=== EXERCISE REQUIREMENTS ===
From the data underneath, reproduce exactly the stretch that begins at the line with "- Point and" and ends after the line with "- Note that".
-*-
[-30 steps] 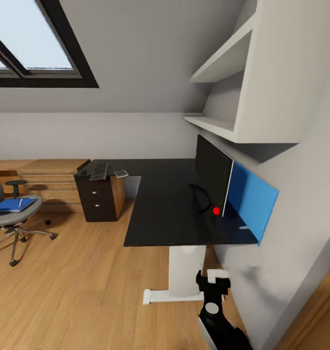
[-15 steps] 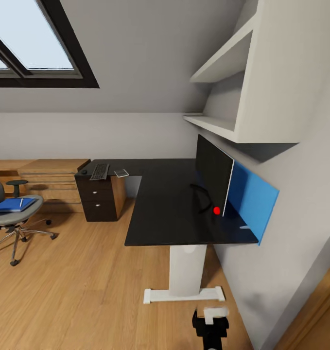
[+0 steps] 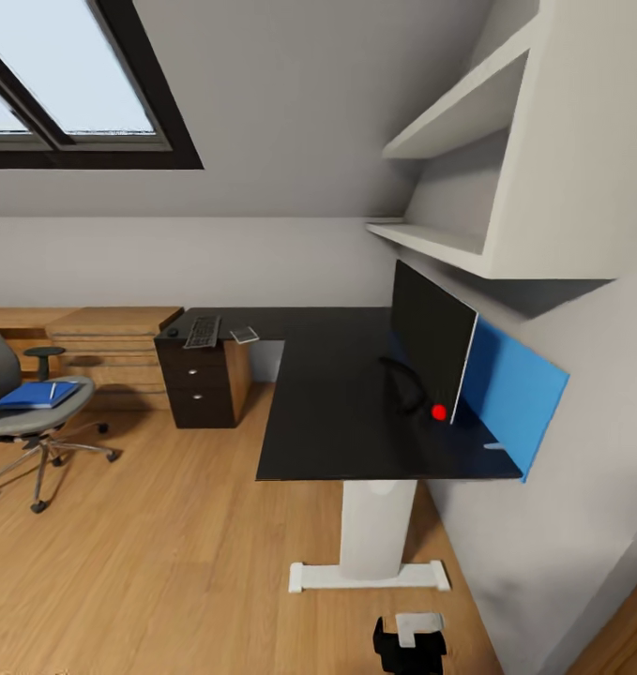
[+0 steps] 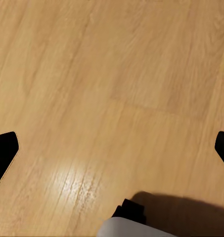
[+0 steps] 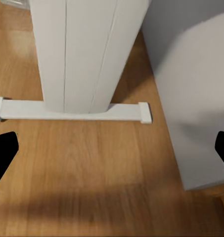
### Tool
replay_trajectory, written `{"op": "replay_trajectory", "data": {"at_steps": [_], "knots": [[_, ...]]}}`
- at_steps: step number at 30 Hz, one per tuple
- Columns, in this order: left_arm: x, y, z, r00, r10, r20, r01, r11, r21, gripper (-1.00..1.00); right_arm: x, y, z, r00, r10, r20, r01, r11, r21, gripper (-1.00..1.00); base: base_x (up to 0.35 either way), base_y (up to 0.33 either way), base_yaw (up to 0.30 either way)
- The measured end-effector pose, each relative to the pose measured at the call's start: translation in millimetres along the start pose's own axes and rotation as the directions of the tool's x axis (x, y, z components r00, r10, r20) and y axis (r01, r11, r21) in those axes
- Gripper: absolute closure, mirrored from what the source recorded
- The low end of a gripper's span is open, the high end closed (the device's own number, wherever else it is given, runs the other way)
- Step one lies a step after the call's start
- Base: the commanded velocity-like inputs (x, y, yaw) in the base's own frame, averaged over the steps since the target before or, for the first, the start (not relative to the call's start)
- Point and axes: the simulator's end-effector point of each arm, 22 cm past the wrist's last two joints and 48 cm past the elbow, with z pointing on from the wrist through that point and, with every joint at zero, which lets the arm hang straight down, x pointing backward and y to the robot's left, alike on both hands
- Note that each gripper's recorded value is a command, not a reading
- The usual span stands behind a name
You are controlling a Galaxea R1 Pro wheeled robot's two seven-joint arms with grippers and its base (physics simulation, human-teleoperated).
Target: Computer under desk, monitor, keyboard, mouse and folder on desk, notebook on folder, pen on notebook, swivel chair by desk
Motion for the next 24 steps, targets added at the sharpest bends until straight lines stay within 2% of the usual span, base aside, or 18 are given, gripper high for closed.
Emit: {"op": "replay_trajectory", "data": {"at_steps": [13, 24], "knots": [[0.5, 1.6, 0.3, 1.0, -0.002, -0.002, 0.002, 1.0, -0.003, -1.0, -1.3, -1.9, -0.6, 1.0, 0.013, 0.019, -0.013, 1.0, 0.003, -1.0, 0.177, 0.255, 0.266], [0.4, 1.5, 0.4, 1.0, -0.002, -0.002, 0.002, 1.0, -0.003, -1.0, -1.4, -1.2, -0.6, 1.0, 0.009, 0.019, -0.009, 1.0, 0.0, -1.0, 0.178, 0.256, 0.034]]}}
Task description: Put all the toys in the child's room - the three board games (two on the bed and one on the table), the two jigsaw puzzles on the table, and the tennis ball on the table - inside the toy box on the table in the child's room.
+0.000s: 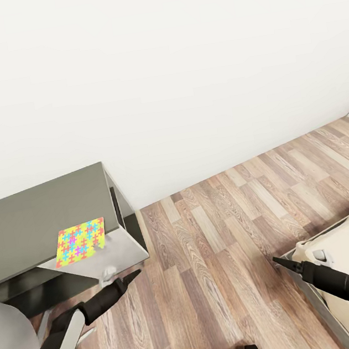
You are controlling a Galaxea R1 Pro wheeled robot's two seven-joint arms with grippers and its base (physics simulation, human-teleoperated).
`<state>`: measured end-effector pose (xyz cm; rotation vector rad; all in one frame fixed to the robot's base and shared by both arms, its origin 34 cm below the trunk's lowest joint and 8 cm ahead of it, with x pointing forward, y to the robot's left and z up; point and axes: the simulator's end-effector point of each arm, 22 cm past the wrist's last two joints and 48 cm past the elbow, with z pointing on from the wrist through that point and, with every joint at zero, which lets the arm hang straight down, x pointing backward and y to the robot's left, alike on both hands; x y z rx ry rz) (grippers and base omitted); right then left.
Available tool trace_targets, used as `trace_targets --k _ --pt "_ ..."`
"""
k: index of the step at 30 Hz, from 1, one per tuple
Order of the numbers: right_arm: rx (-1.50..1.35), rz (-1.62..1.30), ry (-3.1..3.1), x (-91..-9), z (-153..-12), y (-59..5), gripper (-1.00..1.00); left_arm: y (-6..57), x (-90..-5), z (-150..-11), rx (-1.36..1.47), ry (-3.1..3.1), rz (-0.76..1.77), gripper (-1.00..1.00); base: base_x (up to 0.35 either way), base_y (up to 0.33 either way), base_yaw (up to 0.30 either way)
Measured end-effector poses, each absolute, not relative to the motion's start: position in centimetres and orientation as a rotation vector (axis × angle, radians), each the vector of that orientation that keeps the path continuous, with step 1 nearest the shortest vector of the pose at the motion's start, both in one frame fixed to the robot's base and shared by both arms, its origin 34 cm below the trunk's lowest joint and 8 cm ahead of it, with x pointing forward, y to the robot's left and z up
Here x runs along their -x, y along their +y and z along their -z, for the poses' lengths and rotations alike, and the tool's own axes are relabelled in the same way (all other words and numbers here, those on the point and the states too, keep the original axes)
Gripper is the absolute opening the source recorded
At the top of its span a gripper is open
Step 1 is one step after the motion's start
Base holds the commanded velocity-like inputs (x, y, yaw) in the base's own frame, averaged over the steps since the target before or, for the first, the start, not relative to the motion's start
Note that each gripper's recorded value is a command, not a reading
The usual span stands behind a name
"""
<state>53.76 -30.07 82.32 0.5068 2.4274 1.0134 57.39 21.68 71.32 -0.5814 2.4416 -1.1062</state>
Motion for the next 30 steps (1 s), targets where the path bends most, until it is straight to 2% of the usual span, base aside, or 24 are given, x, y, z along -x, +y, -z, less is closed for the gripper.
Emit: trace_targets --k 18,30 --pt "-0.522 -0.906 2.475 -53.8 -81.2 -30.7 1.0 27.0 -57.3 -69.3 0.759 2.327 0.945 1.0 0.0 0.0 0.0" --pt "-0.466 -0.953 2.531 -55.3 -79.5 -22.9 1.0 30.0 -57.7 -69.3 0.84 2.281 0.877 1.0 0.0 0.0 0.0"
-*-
=== ANSWER TO THE PROBLEM ===
- Point and axes: the simulator's end-effector point of each arm, 22 cm past the wrist's last two joints and 48 cm past the elbow, with z pointing on from the wrist through that point and, with every joint at zero, which lets the arm hang straight down, x pointing backward and y to the robot's left, alike on both hands
- Note that each gripper's recorded value is a command, not a reading

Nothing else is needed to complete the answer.